How this skill works

The skill breaks the request path into five layers: security headers middleware, rate limiting, CSRF protection, input validation, and secure error handling, with business logic protected in the middle. It maps each layer to concrete controls (CSP, HSTS, HMAC-SHA256 CSRF tokens, Zod validation, Clerk auth) and shows how to compose them in API routes.
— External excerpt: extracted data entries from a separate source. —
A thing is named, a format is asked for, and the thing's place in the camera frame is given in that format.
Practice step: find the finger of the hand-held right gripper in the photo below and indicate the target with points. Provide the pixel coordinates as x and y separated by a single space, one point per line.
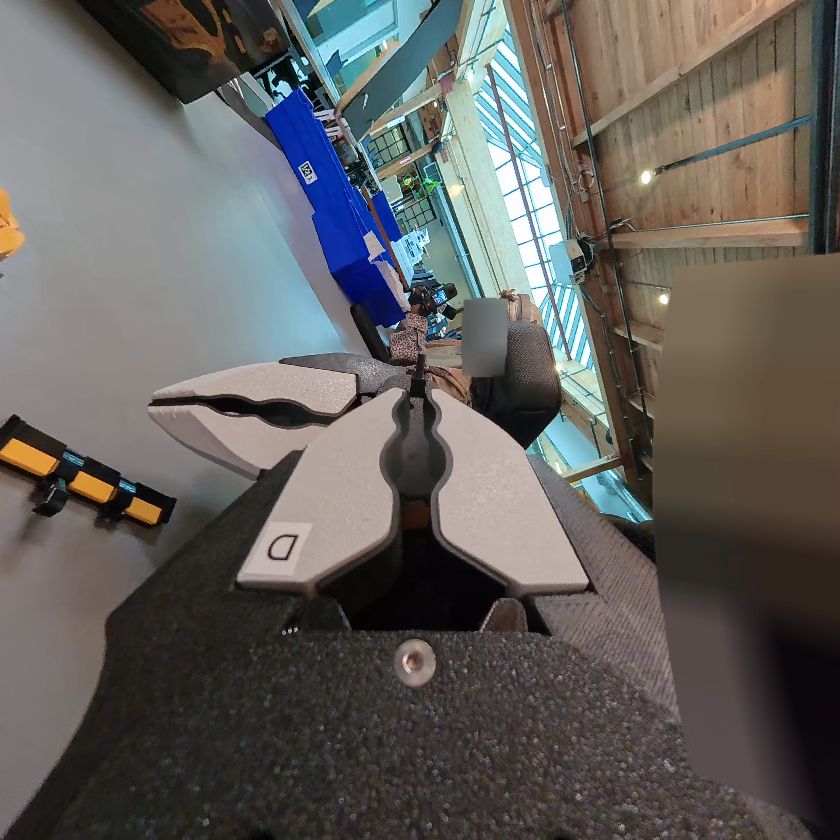
236 439
262 384

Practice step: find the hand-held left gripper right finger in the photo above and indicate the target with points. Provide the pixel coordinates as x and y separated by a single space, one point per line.
505 512

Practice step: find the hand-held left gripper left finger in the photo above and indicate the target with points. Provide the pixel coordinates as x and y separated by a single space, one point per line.
328 505

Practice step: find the yellow black lego spoiler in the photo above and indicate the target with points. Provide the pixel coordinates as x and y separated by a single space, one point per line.
26 456

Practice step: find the yellow lego car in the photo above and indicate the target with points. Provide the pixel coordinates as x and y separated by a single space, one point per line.
10 229

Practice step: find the lego set box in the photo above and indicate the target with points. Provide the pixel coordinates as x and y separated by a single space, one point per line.
184 46

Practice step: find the black office chair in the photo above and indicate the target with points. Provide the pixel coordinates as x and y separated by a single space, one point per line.
367 328

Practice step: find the dark hanging acoustic panel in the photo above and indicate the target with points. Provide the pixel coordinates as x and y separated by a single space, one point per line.
400 72

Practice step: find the white security camera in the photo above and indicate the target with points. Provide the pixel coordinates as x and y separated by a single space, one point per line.
568 256

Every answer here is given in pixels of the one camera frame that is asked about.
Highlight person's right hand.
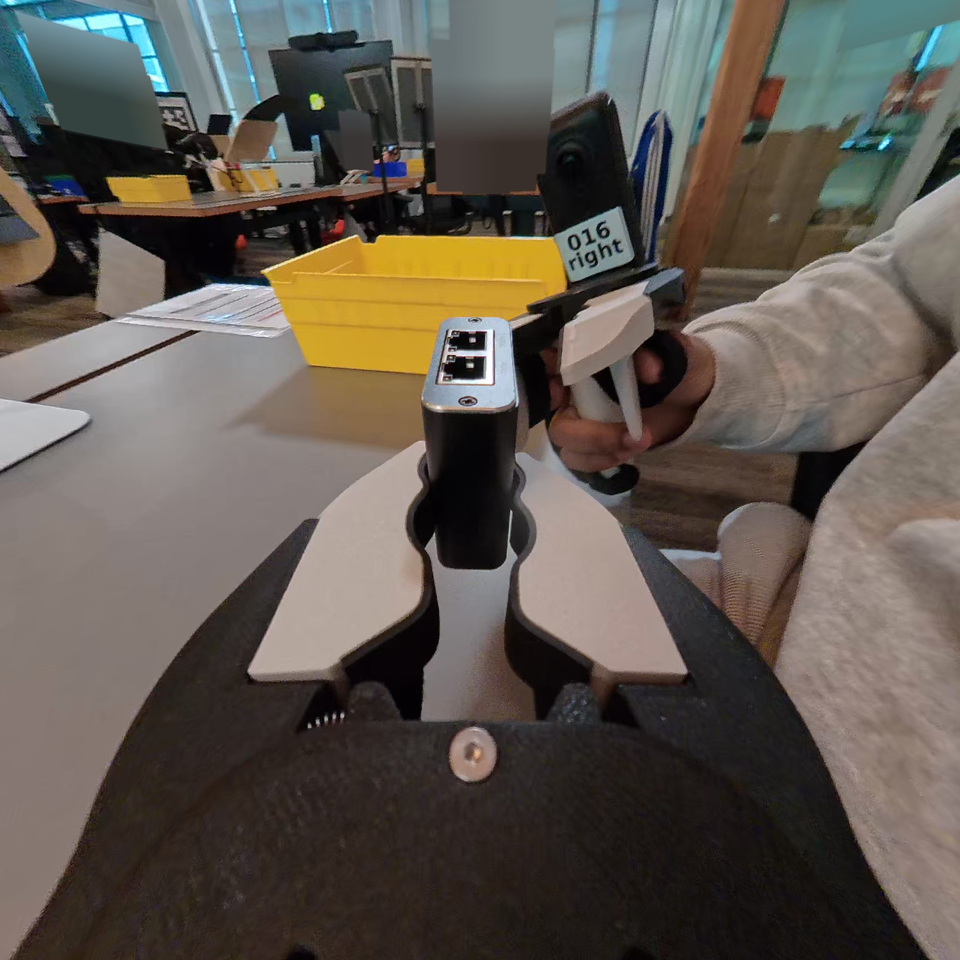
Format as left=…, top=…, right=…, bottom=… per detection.
left=549, top=333, right=715, bottom=477

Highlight small yellow bin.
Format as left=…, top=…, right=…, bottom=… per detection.
left=105, top=174, right=193, bottom=204

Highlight fiducial marker sign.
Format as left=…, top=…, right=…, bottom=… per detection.
left=153, top=91, right=199, bottom=138

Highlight long wooden desk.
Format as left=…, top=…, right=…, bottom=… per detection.
left=78, top=178, right=425, bottom=252

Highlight person's grey hoodie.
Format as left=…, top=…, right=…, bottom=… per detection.
left=776, top=352, right=960, bottom=960

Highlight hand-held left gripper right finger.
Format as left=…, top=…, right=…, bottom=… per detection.
left=508, top=450, right=690, bottom=717

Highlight black network adapter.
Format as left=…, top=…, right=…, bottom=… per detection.
left=420, top=316, right=521, bottom=570

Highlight white paper sheet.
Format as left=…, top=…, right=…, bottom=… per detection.
left=116, top=283, right=294, bottom=339

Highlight wooden post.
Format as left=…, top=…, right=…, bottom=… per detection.
left=666, top=0, right=789, bottom=301

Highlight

It also explains environment-specific behavior and when to call other security skills.

When to use it

  • When you need an executive summary of the app’s security posture or OWASP score
  • When designing a new API route and choosing which protections to apply
  • When deciding whether to enable relaxed dev settings or strict production controls
  • When integrating third-party services (payments, auth, database) and checking responsibilities
  • When evaluating an AI-generated feature for secure defaults

Best practices

  • Always apply withRateLimit on public or expensive endpoints
  • Use withCsrf for state-changing requests (POST/PUT/DELETE)
  • Validate and sanitize all user input with Zod before business logic
  • Fail-secure: return generic errors in production and avoid logging PII
  • Run dependency and security audits before adding packages

Example use cases

  • Protecting a contact form: compose withRateLimit + withCsrf + Zod validation + handleApiError
  • Creating a user-only endpoint: withRateLimit + auth() check + minimal response data
  • Adding a public newsletter signup: rate limit + input validation, no auth required
  • Implementing Stripe webhooks: verify signatures, use payment-security skill, never log card data

FAQ

What does a 90/100 OWASP score mean?

It means the starter includes controls that place it in the top 10% of Next.js apps for OWASP coverage; you still must follow checklist items for each new route.

When can I relax protections in development?

In development enable verbose errors and HTTP, but keep validation and basic rate limiting. Production should enforce HSTS, generic errors, and minimal logging.